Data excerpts
----------

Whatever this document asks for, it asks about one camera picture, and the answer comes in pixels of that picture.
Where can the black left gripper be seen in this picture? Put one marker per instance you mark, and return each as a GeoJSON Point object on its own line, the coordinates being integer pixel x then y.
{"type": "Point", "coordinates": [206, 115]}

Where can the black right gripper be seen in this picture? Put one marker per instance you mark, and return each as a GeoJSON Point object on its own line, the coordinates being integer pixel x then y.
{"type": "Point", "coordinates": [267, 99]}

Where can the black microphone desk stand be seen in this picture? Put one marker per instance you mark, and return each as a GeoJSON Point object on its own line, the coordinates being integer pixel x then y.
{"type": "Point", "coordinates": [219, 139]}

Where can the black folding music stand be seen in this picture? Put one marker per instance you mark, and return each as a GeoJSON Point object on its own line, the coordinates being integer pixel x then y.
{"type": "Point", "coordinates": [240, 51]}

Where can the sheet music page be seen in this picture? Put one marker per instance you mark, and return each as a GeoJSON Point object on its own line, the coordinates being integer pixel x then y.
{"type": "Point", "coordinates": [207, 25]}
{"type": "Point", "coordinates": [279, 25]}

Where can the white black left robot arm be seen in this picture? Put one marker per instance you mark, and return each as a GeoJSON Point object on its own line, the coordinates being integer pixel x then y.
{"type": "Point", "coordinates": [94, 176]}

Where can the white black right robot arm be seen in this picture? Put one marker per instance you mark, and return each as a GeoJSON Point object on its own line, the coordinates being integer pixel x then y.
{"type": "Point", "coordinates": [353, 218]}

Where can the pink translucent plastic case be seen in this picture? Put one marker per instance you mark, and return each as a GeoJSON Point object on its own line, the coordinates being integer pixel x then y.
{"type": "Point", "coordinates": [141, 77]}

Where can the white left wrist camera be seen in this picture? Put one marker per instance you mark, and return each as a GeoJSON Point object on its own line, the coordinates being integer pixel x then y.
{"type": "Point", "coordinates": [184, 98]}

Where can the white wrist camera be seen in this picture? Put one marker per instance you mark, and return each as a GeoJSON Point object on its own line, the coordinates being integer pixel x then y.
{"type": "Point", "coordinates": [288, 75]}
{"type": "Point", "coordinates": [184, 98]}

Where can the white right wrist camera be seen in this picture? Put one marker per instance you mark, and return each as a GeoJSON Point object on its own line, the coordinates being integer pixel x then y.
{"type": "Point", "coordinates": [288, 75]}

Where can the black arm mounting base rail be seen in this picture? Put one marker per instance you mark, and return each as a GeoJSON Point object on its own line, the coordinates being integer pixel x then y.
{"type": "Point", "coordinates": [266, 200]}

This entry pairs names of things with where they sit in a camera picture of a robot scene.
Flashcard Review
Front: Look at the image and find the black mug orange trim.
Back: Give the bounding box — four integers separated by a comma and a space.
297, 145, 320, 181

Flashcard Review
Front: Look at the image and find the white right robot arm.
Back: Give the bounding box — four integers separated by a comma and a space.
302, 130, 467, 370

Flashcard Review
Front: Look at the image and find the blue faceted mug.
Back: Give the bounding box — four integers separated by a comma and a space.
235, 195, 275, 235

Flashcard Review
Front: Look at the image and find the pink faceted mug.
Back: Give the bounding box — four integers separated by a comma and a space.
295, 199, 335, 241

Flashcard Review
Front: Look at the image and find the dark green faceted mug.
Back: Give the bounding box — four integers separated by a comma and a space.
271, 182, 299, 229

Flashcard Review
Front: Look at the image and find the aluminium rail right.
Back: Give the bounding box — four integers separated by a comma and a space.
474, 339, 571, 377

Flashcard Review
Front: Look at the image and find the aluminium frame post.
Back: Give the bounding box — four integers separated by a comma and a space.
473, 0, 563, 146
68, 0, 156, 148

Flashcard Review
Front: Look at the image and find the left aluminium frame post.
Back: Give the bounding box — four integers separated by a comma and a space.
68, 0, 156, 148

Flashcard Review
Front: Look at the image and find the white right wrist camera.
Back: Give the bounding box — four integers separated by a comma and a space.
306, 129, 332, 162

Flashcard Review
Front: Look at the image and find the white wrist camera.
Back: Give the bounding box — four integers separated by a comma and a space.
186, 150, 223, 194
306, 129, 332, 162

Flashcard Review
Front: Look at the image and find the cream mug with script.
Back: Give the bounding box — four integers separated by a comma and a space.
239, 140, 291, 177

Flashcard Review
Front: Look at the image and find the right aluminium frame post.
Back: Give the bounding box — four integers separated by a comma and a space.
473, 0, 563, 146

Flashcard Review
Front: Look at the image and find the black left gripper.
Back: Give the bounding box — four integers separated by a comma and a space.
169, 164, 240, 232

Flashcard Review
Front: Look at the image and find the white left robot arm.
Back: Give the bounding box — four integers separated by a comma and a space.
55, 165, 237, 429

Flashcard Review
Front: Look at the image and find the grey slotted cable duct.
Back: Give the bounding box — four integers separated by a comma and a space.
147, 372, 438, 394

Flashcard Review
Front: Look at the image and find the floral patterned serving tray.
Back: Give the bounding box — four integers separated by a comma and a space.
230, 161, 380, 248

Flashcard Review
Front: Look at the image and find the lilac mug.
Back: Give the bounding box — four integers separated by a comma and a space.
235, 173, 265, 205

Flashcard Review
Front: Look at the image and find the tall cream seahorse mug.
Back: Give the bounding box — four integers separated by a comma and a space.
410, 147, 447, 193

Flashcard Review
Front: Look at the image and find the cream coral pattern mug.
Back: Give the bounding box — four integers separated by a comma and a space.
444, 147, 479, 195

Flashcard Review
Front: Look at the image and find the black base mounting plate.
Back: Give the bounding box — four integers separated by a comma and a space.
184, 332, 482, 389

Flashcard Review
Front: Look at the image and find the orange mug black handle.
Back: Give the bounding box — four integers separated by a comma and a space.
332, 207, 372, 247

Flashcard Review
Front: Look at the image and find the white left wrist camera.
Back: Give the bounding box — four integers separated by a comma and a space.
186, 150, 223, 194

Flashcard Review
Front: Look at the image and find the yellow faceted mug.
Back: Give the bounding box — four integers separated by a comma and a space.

----------

#### Your instructions
When you reach the line holding "Where can the white right" in the records above, begin reproducing exactly, stop after the line holding "Front: Look at the image and find the pink", and output nothing else.

#### Output for this exercise
Where can the white right wrist camera be seen in this picture? Put one marker per instance you mark, and return each as a GeoJSON Point object on its own line, the coordinates being integer pixel x then y.
{"type": "Point", "coordinates": [288, 75]}

Where can the black arm mounting base rail be seen in this picture? Put one marker per instance you mark, and return each as a GeoJSON Point object on its own line, the coordinates being integer pixel x then y.
{"type": "Point", "coordinates": [266, 200]}

This entry pairs names of things with where they sit in a camera picture of a robot scene.
Flashcard Review
Front: Look at the image and find the black mug orange trim.
Back: Give the bounding box — four integers separated by a comma and a space.
297, 145, 320, 181

Flashcard Review
Front: Look at the image and find the white right robot arm.
Back: Give the bounding box — four integers separated by a comma and a space.
302, 130, 467, 370

Flashcard Review
Front: Look at the image and find the blue faceted mug.
Back: Give the bounding box — four integers separated by a comma and a space.
235, 195, 275, 235

Flashcard Review
Front: Look at the image and find the pink faceted mug.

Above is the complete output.